• **Task details**
Among the lines below, keep only those from the one containing "Does any red heart" through the one containing "Does any finger", and reproduce them exactly.

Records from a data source
____
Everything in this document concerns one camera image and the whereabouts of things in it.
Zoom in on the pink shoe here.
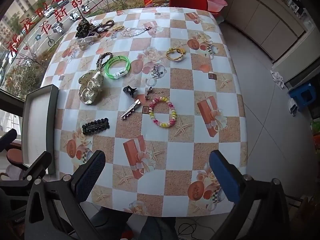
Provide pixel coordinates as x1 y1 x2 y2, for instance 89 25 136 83
6 149 31 167

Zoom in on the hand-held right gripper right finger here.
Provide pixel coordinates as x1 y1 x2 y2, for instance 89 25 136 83
209 150 292 240

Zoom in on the small black hair claw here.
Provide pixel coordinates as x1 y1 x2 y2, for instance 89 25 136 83
122 86 138 98

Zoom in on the silver duckbill hair clip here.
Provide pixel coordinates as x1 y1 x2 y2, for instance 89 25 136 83
119 99 141 120

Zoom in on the pink plastic basin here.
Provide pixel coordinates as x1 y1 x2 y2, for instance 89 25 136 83
200 0 228 14

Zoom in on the silver chain pendant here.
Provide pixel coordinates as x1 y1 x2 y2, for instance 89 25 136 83
144 87 165 100

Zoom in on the green translucent bangle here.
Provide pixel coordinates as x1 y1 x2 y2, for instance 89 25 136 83
104 56 131 80

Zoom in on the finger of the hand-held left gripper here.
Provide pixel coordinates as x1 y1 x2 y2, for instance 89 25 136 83
0 129 17 152
22 151 53 181

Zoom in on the white cardboard box with dark rim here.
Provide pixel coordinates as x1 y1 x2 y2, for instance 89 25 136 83
20 84 60 175

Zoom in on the black floor cable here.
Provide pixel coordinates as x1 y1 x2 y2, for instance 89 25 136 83
177 220 215 240

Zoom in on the black beaded snap clip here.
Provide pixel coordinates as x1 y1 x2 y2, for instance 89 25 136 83
82 117 110 136

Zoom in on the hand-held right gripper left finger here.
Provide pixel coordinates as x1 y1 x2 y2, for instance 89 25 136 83
24 150 107 240

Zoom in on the yellow knotted bracelet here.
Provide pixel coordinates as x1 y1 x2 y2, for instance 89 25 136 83
166 48 186 62

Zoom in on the blue plastic stool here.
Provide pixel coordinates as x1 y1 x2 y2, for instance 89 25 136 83
287 83 317 112

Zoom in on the silver chain keychain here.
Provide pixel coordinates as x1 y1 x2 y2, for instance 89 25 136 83
122 26 153 37

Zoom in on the beige cabinet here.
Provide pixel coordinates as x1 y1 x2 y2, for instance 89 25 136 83
217 0 320 80

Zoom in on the clear hair claw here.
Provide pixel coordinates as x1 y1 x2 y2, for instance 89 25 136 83
76 35 100 50

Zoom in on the checkered printed tablecloth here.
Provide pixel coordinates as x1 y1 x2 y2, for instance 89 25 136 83
40 7 249 217

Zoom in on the cream polka dot scrunchie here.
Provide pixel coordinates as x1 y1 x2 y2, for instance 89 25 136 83
78 71 105 105

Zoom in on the leopard print scrunchie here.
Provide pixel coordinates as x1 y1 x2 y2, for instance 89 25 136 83
76 18 98 38

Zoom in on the brown braided hair tie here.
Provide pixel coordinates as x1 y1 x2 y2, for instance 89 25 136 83
96 52 113 69
96 20 115 30

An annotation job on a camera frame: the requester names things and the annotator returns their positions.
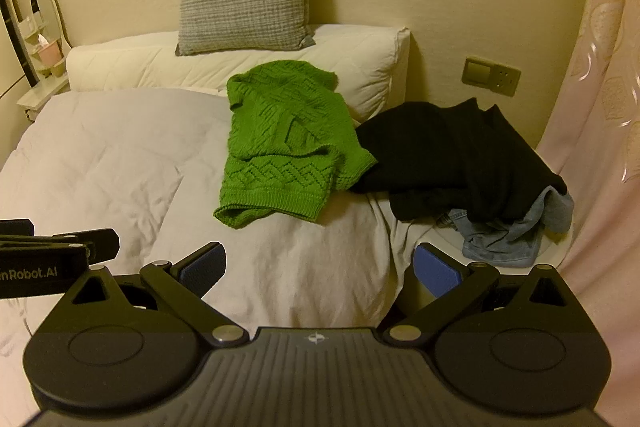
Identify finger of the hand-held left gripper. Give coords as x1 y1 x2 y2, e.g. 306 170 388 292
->
0 228 121 262
0 219 35 237

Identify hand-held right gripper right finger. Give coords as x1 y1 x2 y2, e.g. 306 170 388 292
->
382 243 581 350

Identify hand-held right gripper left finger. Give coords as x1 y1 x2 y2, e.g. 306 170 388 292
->
60 242 247 349

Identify green knit sweater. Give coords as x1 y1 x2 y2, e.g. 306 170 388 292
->
213 61 378 229

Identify blue denim jeans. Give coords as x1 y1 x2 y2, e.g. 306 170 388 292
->
435 186 575 269

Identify white bed duvet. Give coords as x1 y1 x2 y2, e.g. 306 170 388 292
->
0 87 471 413

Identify white side table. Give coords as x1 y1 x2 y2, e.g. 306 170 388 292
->
440 222 571 270

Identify black garment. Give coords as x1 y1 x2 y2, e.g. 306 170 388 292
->
352 97 568 224

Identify white vanity shelf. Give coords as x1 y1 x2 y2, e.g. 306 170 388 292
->
17 14 71 122

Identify white pillow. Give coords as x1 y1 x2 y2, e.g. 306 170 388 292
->
66 24 412 125

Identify oval mirror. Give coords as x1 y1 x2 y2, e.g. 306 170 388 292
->
27 0 71 58

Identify pink curtain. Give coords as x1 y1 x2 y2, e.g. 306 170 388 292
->
532 0 640 408

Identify wall switch panel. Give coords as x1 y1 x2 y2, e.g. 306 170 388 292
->
461 56 522 98

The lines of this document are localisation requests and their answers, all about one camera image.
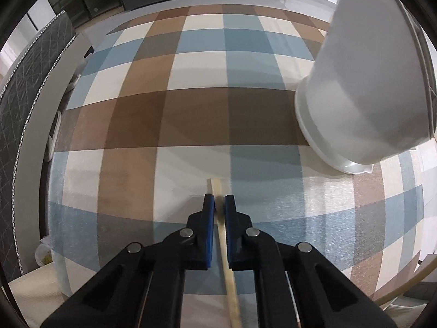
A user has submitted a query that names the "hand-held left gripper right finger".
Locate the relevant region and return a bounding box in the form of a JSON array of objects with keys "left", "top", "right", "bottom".
[{"left": 224, "top": 194, "right": 398, "bottom": 328}]

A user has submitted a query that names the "white plastic bag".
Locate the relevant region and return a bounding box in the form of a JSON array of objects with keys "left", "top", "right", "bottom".
[{"left": 34, "top": 236, "right": 53, "bottom": 267}]

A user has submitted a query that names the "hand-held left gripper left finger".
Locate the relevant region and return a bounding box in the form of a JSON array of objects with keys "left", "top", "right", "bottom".
[{"left": 41, "top": 194, "right": 217, "bottom": 328}]

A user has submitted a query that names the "plaid tablecloth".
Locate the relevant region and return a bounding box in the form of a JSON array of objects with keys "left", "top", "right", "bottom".
[{"left": 46, "top": 4, "right": 427, "bottom": 328}]

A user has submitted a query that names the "white grey utensil holder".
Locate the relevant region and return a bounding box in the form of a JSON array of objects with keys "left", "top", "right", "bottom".
[{"left": 294, "top": 0, "right": 437, "bottom": 175}]

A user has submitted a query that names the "single bamboo chopstick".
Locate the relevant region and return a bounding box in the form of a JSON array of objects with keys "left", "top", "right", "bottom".
[{"left": 209, "top": 178, "right": 243, "bottom": 328}]

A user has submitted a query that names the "cream woven cloth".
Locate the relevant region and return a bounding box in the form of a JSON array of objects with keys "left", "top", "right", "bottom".
[{"left": 7, "top": 265, "right": 72, "bottom": 328}]

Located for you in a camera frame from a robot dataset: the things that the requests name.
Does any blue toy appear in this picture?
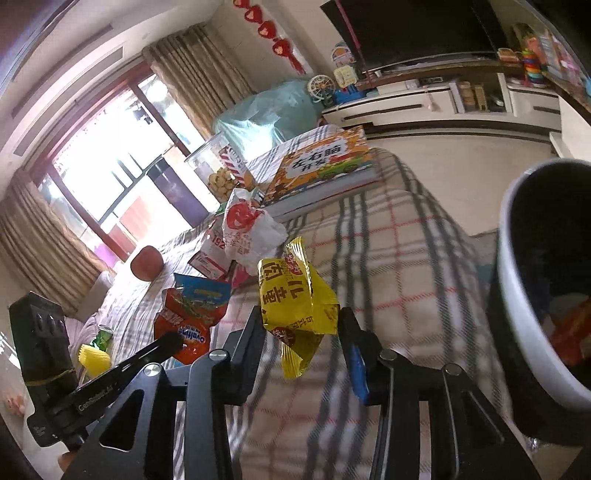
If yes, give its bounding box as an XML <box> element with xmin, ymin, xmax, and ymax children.
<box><xmin>335</xmin><ymin>85</ymin><xmax>370</xmax><ymax>105</ymax></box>

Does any purple bottle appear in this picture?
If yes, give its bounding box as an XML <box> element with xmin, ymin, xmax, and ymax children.
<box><xmin>147</xmin><ymin>157</ymin><xmax>211</xmax><ymax>229</ymax></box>

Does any yellow snack wrapper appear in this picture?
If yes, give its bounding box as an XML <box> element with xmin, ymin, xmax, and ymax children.
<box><xmin>257</xmin><ymin>236</ymin><xmax>341</xmax><ymax>380</ymax></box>

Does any beige curtain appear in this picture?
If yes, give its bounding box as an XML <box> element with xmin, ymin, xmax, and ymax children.
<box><xmin>142</xmin><ymin>23</ymin><xmax>257</xmax><ymax>139</ymax></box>
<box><xmin>0</xmin><ymin>168</ymin><xmax>116</xmax><ymax>315</ymax></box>

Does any white television cabinet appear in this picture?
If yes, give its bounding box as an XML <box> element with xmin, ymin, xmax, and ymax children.
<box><xmin>321</xmin><ymin>60</ymin><xmax>561</xmax><ymax>136</ymax></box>

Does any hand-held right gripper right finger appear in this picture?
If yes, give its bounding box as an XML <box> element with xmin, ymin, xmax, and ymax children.
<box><xmin>337</xmin><ymin>307</ymin><xmax>543</xmax><ymax>480</ymax></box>

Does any orange puzzle box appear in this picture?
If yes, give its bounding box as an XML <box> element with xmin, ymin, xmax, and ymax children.
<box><xmin>247</xmin><ymin>124</ymin><xmax>384</xmax><ymax>222</ymax></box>

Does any black television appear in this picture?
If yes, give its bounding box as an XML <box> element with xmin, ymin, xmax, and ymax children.
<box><xmin>320</xmin><ymin>0</ymin><xmax>509</xmax><ymax>75</ymax></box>

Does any white-rimmed bin with black bag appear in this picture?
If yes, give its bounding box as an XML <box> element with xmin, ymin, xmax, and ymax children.
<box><xmin>487</xmin><ymin>158</ymin><xmax>591</xmax><ymax>446</ymax></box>

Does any red heart hanging decoration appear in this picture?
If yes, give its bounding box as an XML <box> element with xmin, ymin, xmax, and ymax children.
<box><xmin>233</xmin><ymin>0</ymin><xmax>308</xmax><ymax>77</ymax></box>

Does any white plastic bag red print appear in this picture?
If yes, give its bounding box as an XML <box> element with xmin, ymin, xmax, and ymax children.
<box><xmin>223</xmin><ymin>187</ymin><xmax>288</xmax><ymax>273</ymax></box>

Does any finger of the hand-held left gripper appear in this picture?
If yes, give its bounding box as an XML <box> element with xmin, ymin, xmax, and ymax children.
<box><xmin>111</xmin><ymin>332</ymin><xmax>186</xmax><ymax>387</ymax></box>

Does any green can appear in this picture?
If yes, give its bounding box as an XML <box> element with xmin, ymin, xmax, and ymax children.
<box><xmin>92</xmin><ymin>325</ymin><xmax>114</xmax><ymax>352</ymax></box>

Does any teal covered armchair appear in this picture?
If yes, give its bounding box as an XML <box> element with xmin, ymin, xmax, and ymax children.
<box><xmin>211</xmin><ymin>78</ymin><xmax>324</xmax><ymax>158</ymax></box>

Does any pink sofa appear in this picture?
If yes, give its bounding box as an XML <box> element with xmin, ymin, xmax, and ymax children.
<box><xmin>69</xmin><ymin>270</ymin><xmax>116</xmax><ymax>324</ymax></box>

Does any marble top coffee table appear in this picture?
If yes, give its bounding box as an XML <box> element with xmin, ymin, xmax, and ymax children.
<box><xmin>545</xmin><ymin>28</ymin><xmax>591</xmax><ymax>158</ymax></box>

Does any orange-red snack wrapper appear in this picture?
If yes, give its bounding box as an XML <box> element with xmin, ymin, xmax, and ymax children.
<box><xmin>153</xmin><ymin>273</ymin><xmax>232</xmax><ymax>365</ymax></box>

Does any colourful toy card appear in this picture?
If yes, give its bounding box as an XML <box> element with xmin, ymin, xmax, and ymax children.
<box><xmin>330</xmin><ymin>41</ymin><xmax>356</xmax><ymax>68</ymax></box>

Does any clear cookie jar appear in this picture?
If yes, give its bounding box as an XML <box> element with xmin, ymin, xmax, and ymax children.
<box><xmin>185</xmin><ymin>131</ymin><xmax>254</xmax><ymax>204</ymax></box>

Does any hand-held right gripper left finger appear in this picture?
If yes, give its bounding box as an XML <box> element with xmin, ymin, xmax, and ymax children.
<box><xmin>60</xmin><ymin>305</ymin><xmax>269</xmax><ymax>480</ymax></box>

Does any yellow plastic bottle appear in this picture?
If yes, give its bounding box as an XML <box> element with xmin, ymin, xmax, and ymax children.
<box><xmin>78</xmin><ymin>342</ymin><xmax>112</xmax><ymax>377</ymax></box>

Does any rainbow stacking ring toy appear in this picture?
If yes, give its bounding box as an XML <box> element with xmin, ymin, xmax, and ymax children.
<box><xmin>522</xmin><ymin>48</ymin><xmax>548</xmax><ymax>86</ymax></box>

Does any red white flat carton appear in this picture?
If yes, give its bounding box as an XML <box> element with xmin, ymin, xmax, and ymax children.
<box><xmin>187</xmin><ymin>222</ymin><xmax>241</xmax><ymax>282</ymax></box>

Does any plaid blanket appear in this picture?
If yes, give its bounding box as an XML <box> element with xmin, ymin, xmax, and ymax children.
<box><xmin>65</xmin><ymin>124</ymin><xmax>522</xmax><ymax>480</ymax></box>

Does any ferris wheel toy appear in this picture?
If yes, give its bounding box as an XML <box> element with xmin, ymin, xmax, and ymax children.
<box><xmin>307</xmin><ymin>75</ymin><xmax>336</xmax><ymax>109</ymax></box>

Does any sliding glass door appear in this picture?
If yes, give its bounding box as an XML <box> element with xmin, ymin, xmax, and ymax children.
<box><xmin>28</xmin><ymin>69</ymin><xmax>195</xmax><ymax>259</ymax></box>

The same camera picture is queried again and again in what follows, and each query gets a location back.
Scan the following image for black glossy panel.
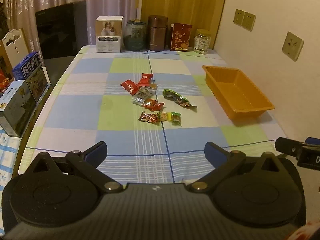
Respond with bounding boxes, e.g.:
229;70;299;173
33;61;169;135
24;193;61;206
35;3;77;61

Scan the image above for red wrapped candy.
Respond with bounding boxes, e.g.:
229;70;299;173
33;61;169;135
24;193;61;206
120;79;139;96

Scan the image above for clear silver snack packet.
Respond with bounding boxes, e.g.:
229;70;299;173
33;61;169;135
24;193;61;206
132;87;154;105

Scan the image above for red gift box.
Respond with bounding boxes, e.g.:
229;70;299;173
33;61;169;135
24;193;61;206
170;23;193;52

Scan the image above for small green candy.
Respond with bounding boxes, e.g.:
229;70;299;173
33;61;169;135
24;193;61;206
171;112;182;126

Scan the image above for red candy with white print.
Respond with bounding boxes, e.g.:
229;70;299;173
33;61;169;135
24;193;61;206
137;73;154;87

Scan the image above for checked tablecloth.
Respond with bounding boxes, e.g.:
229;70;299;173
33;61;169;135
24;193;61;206
19;45;288;188

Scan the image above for blue white patterned cloth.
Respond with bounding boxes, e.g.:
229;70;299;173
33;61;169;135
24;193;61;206
0;129;21;189

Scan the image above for red and white clothing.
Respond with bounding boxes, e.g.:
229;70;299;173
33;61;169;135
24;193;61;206
287;219;320;240

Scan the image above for glass jar with dark lid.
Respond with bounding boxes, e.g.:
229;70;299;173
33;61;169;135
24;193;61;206
124;19;147;52

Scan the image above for blue milk carton box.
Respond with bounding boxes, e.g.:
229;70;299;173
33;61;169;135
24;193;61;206
12;52;49;103

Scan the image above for brown red snack packet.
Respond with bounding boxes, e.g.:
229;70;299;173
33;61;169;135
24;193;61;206
139;112;160;124

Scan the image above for dark grey panel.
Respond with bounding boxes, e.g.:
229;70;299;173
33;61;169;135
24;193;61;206
73;0;89;55

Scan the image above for white cardboard box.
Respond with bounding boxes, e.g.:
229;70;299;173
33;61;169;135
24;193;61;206
95;16;124;53

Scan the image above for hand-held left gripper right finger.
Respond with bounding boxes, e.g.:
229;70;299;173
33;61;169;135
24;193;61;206
186;141;292;194

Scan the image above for orange plastic tray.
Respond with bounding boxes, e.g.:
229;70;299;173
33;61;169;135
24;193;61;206
202;65;275;120

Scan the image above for brown metal thermos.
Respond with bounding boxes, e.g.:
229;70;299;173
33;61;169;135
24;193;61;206
147;15;168;52

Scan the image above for red orange snack packet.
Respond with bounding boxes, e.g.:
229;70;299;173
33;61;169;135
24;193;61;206
142;99;165;112

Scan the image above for red package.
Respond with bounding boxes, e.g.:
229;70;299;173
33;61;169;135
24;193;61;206
0;67;11;93

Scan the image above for beige wall data socket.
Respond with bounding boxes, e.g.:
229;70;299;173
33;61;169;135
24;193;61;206
282;31;304;61

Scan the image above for beige wall power socket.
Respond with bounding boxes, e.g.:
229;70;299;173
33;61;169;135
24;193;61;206
243;12;256;32
233;9;245;27

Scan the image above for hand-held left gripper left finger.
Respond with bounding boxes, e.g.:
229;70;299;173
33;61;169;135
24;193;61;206
19;141;124;194

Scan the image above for wooden panel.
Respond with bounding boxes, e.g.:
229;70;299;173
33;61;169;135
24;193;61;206
141;0;229;51

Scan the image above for white chair back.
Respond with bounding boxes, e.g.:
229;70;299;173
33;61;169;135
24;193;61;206
1;28;30;68

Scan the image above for blue and white carton box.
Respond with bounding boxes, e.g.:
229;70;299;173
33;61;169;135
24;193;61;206
0;79;38;137

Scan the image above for long green snack packet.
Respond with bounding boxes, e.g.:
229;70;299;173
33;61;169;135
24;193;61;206
163;89;197;109

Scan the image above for plastic jar of cashews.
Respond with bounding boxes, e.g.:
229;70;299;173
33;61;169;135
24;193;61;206
193;29;212;55
____
• **Exercise solution**
Does any red heart hanging decoration appear in this picture?
If yes, give its bounding box as an XML <box> element with xmin, ymin, xmax, and ymax children.
<box><xmin>233</xmin><ymin>0</ymin><xmax>308</xmax><ymax>77</ymax></box>

Does any white plastic bag red print appear in this picture?
If yes, give its bounding box as an XML <box> element with xmin, ymin, xmax, and ymax children.
<box><xmin>223</xmin><ymin>187</ymin><xmax>288</xmax><ymax>273</ymax></box>

Does any finger of the hand-held left gripper appear in this picture?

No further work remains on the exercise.